▶ _Task details_:
Line by line, give the data again exactly as it appears, but without pictures.

Segment Start: Data excerpt

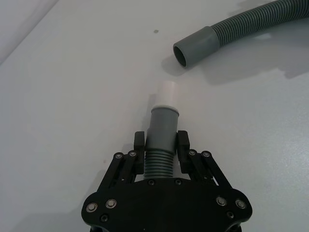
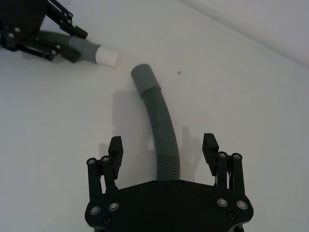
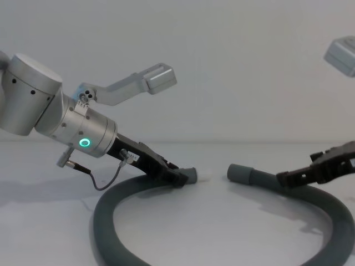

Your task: Use both hands to pick up one end of the pipe from the table, align the ends, and insert them.

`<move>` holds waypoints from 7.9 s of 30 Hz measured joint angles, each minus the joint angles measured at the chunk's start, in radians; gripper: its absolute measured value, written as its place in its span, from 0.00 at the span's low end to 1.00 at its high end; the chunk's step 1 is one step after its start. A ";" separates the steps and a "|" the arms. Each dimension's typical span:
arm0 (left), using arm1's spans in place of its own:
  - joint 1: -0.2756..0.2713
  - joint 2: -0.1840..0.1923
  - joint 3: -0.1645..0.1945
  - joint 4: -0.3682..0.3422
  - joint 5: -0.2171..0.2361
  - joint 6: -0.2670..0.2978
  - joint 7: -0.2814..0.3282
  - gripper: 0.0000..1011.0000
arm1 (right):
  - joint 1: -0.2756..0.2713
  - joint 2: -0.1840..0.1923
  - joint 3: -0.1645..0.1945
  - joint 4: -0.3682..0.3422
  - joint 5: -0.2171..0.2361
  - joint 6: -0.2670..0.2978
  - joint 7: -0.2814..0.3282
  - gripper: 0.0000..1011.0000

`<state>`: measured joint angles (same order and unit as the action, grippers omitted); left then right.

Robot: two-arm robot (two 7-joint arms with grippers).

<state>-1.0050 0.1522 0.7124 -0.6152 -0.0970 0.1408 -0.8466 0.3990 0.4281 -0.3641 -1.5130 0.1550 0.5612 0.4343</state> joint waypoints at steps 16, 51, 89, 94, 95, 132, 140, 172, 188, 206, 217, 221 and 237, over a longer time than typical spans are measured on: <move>0.000 0.000 0.000 0.000 0.000 0.000 0.000 0.36 | 0.002 -0.003 -0.007 0.048 0.001 -0.006 -0.002 0.99; 0.000 0.000 0.000 0.000 0.000 0.000 0.000 0.36 | 0.034 -0.040 0.020 0.098 0.078 0.069 -0.009 0.99; 0.000 0.000 0.000 0.000 0.000 0.000 0.000 0.36 | 0.031 -0.032 0.009 0.100 0.083 0.064 -0.018 0.22; 0.000 0.000 0.000 0.000 0.000 0.000 0.000 0.36 | 0.031 -0.032 0.009 0.100 0.083 0.064 -0.018 0.20; 0.000 0.000 0.000 0.000 0.000 0.000 0.000 0.36 | 0.031 -0.032 0.009 0.100 0.083 0.064 -0.018 0.19; 0.000 0.000 -0.001 0.000 0.003 -0.004 0.000 0.36 | 0.024 -0.035 0.019 0.102 0.095 0.027 -0.020 0.16; -0.006 0.000 -0.001 0.008 0.013 -0.032 -0.004 0.36 | 0.005 -0.039 0.044 0.104 0.120 -0.060 -0.016 0.12; 0.020 0.067 -0.018 -0.130 0.016 -0.155 0.016 0.36 | -0.098 0.008 0.127 0.099 0.263 -0.354 0.133 0.01; 0.015 0.093 -0.030 -0.165 -0.041 -0.288 -0.069 0.36 | -0.130 0.033 0.149 0.109 0.355 -0.456 0.265 0.01; 0.034 0.151 -0.045 -0.269 -0.099 -0.333 -0.137 0.36 | -0.145 0.055 0.155 0.127 0.403 -0.513 0.328 0.00; 0.054 0.198 -0.048 -0.350 -0.132 -0.318 -0.174 0.36 | -0.151 0.064 0.154 0.135 0.423 -0.528 0.337 0.00; 0.060 0.211 -0.048 -0.373 -0.143 -0.312 -0.190 0.36 | -0.157 0.069 0.156 0.132 0.432 -0.531 0.338 0.00; 0.072 0.251 -0.026 -0.461 -0.168 -0.265 -0.237 0.36 | -0.187 0.091 0.168 0.097 0.469 -0.531 0.341 0.00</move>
<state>-0.9334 0.4033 0.6866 -1.0760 -0.2649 -0.1242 -1.0836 0.2121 0.5192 -0.1957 -1.4164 0.6240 0.0299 0.7749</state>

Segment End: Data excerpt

▶ _Task solution_:
Your task: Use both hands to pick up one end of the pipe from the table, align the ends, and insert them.

`<move>` holds waypoints from 7.9 s of 30 Hz measured joint angles, each minus the joint angles measured at the chunk's start, in radians; gripper: its absolute measured value, written as its place in its span, from 0.00 at the span's low end to 1.00 at its high end; the chunk's step 1 is one step after its start. A ";" separates the steps and a "|" the arms. Each dimension's typical span:
arm0 (left), using arm1's spans in place of its own:
  - joint 1: -0.2756..0.2713
  - joint 2: -0.1840..0.1923
  - joint 3: -0.1645..0.1945
  - joint 4: -0.3682..0.3422
  - joint 5: -0.2171..0.2361
  - joint 6: -0.2670..0.2978
  - joint 7: -0.2814..0.3282
  - gripper: 0.0000..1011.0000
arm1 (right):
  - joint 1: -0.2756..0.2713
  - joint 2: -0.1840..0.1923
  - joint 3: -0.1645..0.1945
  - joint 4: -0.3682..0.3422
  - joint 5: -0.2171..0.2361
  - joint 6: -0.2670..0.2978
  - joint 7: -0.2814..0.3282
  - gripper: 0.0000..1011.0000

`<state>`: measured joint angles (same order and unit as the action, grippers omitted); left then right.

Robot: two-arm robot (two 7-joint arms with grippers).

<state>-1.0050 0.1522 0.7124 -0.6152 -0.0970 0.1408 -0.8466 0.3990 0.4281 -0.3641 -1.5130 0.1550 0.5612 0.4343</state> joint waypoints at steps 16, 51, 89, 94, 95, 132, 140, 172, 188, 206, 217, 221 and 237, over a longer time than typical spans are measured on: <move>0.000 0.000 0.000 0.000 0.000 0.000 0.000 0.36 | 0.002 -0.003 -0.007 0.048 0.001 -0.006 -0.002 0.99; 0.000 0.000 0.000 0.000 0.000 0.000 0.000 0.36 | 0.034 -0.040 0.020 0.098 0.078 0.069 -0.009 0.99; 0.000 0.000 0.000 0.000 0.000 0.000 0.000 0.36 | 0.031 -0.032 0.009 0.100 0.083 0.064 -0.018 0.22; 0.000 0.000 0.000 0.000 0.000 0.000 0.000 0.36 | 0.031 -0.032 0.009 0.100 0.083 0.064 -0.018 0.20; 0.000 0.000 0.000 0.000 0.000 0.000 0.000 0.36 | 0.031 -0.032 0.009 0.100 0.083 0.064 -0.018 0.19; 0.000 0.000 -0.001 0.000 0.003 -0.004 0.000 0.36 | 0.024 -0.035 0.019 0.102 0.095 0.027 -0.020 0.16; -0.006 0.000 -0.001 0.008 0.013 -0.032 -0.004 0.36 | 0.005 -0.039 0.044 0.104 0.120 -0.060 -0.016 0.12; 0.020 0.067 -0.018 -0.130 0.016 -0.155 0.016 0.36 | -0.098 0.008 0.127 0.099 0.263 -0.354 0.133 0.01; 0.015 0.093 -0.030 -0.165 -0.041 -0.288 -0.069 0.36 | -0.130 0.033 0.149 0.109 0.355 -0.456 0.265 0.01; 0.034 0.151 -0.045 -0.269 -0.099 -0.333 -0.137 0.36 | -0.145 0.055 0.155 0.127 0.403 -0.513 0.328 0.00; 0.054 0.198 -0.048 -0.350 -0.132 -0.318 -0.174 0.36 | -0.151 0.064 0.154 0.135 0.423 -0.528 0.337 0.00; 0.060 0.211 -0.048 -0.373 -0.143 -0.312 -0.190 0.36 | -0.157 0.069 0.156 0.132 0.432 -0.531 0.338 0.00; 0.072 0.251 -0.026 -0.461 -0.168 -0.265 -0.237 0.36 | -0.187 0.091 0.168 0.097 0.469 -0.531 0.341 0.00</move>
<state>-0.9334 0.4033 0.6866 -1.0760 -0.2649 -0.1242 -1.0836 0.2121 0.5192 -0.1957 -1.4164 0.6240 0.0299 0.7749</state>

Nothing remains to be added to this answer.